Exercise:
In the listing that follows, print every line exactly and leave the images out.

===============

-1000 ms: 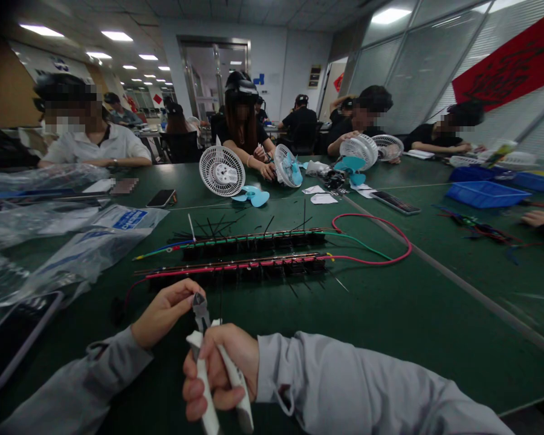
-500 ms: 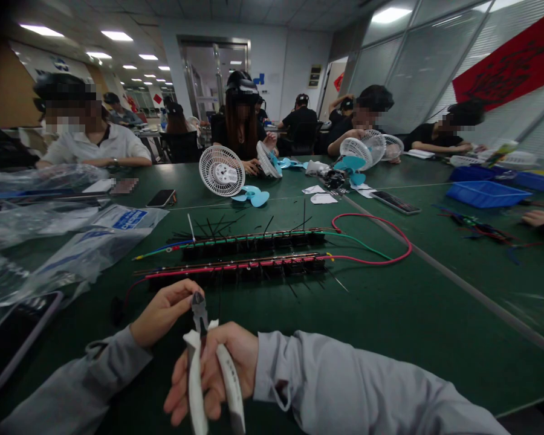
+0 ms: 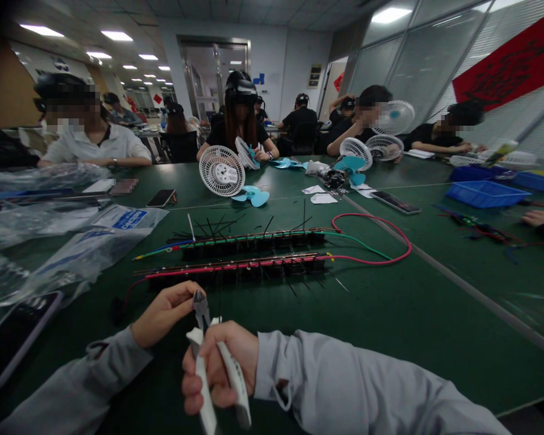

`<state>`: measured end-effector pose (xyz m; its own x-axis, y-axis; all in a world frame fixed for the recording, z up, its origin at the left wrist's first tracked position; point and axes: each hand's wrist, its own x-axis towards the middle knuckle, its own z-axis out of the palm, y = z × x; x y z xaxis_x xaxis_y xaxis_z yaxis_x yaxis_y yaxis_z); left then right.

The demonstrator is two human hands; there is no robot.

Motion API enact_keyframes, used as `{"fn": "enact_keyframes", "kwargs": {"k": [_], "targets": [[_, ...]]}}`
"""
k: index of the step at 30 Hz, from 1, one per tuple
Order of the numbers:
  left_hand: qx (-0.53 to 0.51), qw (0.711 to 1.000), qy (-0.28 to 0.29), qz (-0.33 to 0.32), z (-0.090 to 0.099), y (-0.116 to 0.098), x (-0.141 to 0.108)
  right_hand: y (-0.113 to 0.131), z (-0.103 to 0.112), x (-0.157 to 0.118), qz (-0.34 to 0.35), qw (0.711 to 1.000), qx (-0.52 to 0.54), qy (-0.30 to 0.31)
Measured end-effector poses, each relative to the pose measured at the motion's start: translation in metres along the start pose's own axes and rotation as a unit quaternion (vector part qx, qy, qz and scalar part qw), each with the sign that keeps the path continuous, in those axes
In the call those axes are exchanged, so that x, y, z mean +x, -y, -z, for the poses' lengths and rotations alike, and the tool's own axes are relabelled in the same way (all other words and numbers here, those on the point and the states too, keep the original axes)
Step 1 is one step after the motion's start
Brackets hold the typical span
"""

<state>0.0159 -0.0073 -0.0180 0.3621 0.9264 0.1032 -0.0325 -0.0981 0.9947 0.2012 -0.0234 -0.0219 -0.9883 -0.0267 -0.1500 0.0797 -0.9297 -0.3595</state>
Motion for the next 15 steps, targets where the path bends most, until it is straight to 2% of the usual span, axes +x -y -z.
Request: {"fn": "enact_keyframes", "kwargs": {"k": [8, 15], "targets": [[-0.009, 1.000, 0.002, 0.002, 0.000, 0.000, 0.000, 0.001, -0.013, -0.002, -0.016, 0.998, 0.009, -0.053], [-0.003, 1.000, 0.004, 0.001, 0.000, 0.000, 0.000, 0.001, -0.014, -0.002, -0.020, 0.998, 0.006, -0.061]]}}
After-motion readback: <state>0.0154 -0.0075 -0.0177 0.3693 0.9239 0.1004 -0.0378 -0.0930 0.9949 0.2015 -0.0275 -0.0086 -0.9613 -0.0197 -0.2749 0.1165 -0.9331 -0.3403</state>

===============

Answer section:
-1000 ms: 
-500 ms: 
+0 ms: 

`<state>`: measured end-effector pose (xyz m; its own x-axis, y-axis; all in a world frame fixed for the recording, z up, its origin at the left wrist's first tracked position; point and axes: each hand's wrist, its own x-axis towards the middle knuckle, its own z-axis out of the palm, y = z × x; x y z xaxis_x xaxis_y xaxis_z yaxis_x yaxis_y yaxis_z); left then right.

The demonstrator is two human hands; there is no robot.

Motion API enact_keyframes, used as `{"fn": "enact_keyframes", "kwargs": {"k": [_], "targets": [[_, ...]]}}`
"""
k: index of the step at 30 Hz, from 1, one per tuple
Order of the numbers:
  left_hand: qx (-0.53 to 0.51), qw (0.711 to 1.000), qy (-0.28 to 0.29), qz (-0.33 to 0.32), z (-0.090 to 0.099), y (-0.116 to 0.098), x (-0.141 to 0.108)
  right_hand: y (-0.113 to 0.131), z (-0.103 to 0.112), x (-0.157 to 0.118), qz (-0.34 to 0.35), qw (0.711 to 1.000), qx (-0.52 to 0.54), qy (-0.30 to 0.31)
Measured end-effector poses, each relative to the pose measured at the motion's start: translation in metres along the start pose's own axes and rotation as a unit quaternion (vector part qx, qy, qz and scalar part qw), each with the sign that keeps the path continuous, in those axes
In the call those axes are exchanged, so that x, y, z mean +x, -y, -z, for the poses' lengths and rotations alike, and the tool's own axes are relabelled in the same way (all other words and numbers here, those on the point and the states too, keep the original axes)
Step 1 is one step after the motion's start
Brackets hold the typical span
"""

<state>0.0159 -0.0073 -0.0180 0.3621 0.9264 0.1032 -0.0325 -0.0981 0.9947 0.2012 -0.0234 -0.0219 -0.9883 -0.0267 -0.1500 0.0797 -0.9297 -0.3595</state>
Motion for the next 15 steps, targets where the path bends most, until it is straight to 2% of the usual span, axes +x -y -z.
Request: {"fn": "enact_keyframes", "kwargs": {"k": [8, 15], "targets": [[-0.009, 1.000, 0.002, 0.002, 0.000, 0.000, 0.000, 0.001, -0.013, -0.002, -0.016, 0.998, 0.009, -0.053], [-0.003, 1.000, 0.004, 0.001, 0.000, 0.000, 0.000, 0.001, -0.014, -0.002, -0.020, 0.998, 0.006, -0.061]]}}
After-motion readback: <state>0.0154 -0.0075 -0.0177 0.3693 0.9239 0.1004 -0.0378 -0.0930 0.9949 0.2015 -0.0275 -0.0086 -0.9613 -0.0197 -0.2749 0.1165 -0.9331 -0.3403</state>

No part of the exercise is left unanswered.